## Work request
For the word "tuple", search the records and show each line in which it occurs.

^^^^^^^^^^^^^^^^

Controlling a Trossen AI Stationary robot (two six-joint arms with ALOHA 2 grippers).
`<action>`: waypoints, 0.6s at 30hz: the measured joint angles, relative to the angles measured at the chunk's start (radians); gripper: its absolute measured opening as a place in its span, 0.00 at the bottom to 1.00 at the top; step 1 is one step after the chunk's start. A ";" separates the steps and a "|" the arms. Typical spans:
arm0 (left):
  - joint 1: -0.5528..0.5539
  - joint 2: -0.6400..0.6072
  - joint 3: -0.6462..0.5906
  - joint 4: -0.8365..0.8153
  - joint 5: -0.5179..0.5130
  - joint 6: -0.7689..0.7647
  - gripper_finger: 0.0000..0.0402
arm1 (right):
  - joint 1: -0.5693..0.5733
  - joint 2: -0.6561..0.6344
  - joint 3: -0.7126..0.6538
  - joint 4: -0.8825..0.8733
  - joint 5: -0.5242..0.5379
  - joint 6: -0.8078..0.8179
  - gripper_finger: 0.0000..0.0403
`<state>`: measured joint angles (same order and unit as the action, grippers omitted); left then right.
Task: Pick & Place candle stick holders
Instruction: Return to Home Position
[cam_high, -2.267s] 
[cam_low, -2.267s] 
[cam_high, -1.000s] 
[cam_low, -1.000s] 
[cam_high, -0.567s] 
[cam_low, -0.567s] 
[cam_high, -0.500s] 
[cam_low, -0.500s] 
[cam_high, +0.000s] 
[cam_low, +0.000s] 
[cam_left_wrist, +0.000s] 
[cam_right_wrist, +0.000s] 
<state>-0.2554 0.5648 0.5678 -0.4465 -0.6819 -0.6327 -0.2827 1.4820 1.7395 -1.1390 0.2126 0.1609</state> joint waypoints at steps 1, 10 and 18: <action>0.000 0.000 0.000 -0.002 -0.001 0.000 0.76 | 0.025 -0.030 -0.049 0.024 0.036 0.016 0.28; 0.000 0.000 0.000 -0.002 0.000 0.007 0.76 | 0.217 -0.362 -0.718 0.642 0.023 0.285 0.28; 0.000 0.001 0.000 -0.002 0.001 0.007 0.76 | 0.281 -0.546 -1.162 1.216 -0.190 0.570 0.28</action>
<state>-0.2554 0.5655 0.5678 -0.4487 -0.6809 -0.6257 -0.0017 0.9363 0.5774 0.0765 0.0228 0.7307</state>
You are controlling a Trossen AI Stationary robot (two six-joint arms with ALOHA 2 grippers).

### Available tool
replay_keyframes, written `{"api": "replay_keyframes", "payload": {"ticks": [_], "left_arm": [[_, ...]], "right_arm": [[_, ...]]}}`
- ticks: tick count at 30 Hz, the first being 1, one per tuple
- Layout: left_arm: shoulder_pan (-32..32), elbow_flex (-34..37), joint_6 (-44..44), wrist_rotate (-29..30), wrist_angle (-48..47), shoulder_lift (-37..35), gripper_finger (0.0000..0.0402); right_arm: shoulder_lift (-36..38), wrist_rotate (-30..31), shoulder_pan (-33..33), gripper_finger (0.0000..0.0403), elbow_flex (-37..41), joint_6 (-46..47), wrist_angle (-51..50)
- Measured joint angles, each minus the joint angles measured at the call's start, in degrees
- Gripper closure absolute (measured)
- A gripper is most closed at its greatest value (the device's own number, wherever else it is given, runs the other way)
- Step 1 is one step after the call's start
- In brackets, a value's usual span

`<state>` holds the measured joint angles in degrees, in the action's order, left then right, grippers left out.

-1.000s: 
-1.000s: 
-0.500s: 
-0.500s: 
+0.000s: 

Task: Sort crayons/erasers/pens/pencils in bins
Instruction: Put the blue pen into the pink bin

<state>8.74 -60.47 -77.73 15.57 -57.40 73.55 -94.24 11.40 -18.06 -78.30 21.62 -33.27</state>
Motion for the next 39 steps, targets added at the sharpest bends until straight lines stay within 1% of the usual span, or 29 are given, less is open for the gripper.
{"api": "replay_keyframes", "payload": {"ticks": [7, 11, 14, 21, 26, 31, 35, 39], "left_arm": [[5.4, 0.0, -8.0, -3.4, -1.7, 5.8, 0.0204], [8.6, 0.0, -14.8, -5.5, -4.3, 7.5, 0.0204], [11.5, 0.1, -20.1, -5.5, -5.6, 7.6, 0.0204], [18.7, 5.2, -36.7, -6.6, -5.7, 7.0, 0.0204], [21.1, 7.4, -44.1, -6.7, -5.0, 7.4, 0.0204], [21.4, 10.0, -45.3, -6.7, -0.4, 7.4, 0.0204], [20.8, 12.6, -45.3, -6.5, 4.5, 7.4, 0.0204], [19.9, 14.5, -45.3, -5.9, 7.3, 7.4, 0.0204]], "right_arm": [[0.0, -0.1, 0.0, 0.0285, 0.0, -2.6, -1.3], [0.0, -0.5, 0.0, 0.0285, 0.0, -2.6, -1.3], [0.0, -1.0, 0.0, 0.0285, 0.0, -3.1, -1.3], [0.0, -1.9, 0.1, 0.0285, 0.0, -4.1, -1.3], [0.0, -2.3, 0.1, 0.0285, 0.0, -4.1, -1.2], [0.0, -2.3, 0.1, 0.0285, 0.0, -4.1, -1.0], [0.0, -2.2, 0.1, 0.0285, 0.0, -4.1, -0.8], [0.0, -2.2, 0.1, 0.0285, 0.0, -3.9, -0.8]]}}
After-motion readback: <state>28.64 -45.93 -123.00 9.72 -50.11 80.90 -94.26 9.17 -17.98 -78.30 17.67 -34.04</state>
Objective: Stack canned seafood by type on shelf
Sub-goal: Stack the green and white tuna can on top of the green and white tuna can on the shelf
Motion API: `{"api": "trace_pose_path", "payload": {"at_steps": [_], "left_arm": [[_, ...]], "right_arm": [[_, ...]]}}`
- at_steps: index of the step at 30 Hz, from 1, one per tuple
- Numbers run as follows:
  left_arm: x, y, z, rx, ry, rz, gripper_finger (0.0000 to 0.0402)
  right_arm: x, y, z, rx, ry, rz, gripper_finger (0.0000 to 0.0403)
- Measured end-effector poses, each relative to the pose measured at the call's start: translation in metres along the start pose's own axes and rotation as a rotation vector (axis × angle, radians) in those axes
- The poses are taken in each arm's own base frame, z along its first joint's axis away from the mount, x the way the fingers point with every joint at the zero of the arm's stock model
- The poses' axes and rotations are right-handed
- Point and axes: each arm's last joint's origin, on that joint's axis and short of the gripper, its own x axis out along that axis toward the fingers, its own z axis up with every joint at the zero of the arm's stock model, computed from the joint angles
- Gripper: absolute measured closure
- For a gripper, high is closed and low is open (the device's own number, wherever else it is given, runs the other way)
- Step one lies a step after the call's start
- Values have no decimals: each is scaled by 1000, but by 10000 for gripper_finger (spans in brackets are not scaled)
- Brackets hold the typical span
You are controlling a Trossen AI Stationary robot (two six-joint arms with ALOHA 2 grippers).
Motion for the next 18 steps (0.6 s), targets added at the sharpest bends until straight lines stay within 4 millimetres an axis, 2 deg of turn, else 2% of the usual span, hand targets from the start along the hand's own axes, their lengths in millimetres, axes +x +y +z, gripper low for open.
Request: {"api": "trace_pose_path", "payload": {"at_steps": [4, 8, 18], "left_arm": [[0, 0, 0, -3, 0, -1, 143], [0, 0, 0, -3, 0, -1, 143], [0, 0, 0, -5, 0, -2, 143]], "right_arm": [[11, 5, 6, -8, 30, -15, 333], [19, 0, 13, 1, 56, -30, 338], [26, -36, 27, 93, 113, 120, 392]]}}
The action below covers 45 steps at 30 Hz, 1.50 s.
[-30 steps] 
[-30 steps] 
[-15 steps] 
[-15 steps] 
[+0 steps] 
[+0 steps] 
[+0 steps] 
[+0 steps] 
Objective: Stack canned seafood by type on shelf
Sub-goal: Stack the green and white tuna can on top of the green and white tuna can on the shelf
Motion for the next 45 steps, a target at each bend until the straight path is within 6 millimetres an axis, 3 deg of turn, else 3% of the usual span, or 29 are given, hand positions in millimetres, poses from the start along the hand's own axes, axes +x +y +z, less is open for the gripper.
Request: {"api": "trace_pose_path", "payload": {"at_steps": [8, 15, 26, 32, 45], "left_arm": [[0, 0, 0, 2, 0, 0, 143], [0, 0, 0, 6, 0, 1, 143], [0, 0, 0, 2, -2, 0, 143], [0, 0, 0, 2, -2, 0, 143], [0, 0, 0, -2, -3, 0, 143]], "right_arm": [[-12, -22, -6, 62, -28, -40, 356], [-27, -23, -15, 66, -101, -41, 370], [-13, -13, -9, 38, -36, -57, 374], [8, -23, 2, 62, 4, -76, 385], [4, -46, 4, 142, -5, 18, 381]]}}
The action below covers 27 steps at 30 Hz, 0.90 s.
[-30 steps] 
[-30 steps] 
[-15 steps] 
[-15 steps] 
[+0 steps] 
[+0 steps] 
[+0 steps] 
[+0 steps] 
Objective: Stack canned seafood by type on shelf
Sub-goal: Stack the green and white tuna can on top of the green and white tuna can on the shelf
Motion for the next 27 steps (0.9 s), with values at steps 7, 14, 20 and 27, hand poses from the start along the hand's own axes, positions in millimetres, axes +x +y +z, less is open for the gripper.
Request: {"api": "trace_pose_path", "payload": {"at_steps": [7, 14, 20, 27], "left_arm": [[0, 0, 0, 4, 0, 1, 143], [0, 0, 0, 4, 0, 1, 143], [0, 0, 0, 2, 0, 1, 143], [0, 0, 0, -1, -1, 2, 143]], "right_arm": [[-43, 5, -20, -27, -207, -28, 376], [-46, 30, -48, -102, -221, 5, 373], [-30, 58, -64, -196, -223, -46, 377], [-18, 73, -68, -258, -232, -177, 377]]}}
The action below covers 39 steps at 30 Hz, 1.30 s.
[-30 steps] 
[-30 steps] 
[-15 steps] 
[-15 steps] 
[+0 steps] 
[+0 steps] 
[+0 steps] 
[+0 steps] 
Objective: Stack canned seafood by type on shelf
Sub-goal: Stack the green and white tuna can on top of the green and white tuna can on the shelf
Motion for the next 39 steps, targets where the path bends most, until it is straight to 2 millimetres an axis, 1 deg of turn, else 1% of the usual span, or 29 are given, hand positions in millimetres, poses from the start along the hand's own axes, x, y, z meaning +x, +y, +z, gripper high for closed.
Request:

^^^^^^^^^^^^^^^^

## Written solution
- ticks: tick count at 30 Hz, the first being 1, one per tuple
- at_steps: index of the step at 30 Hz, from 1, one per tuple

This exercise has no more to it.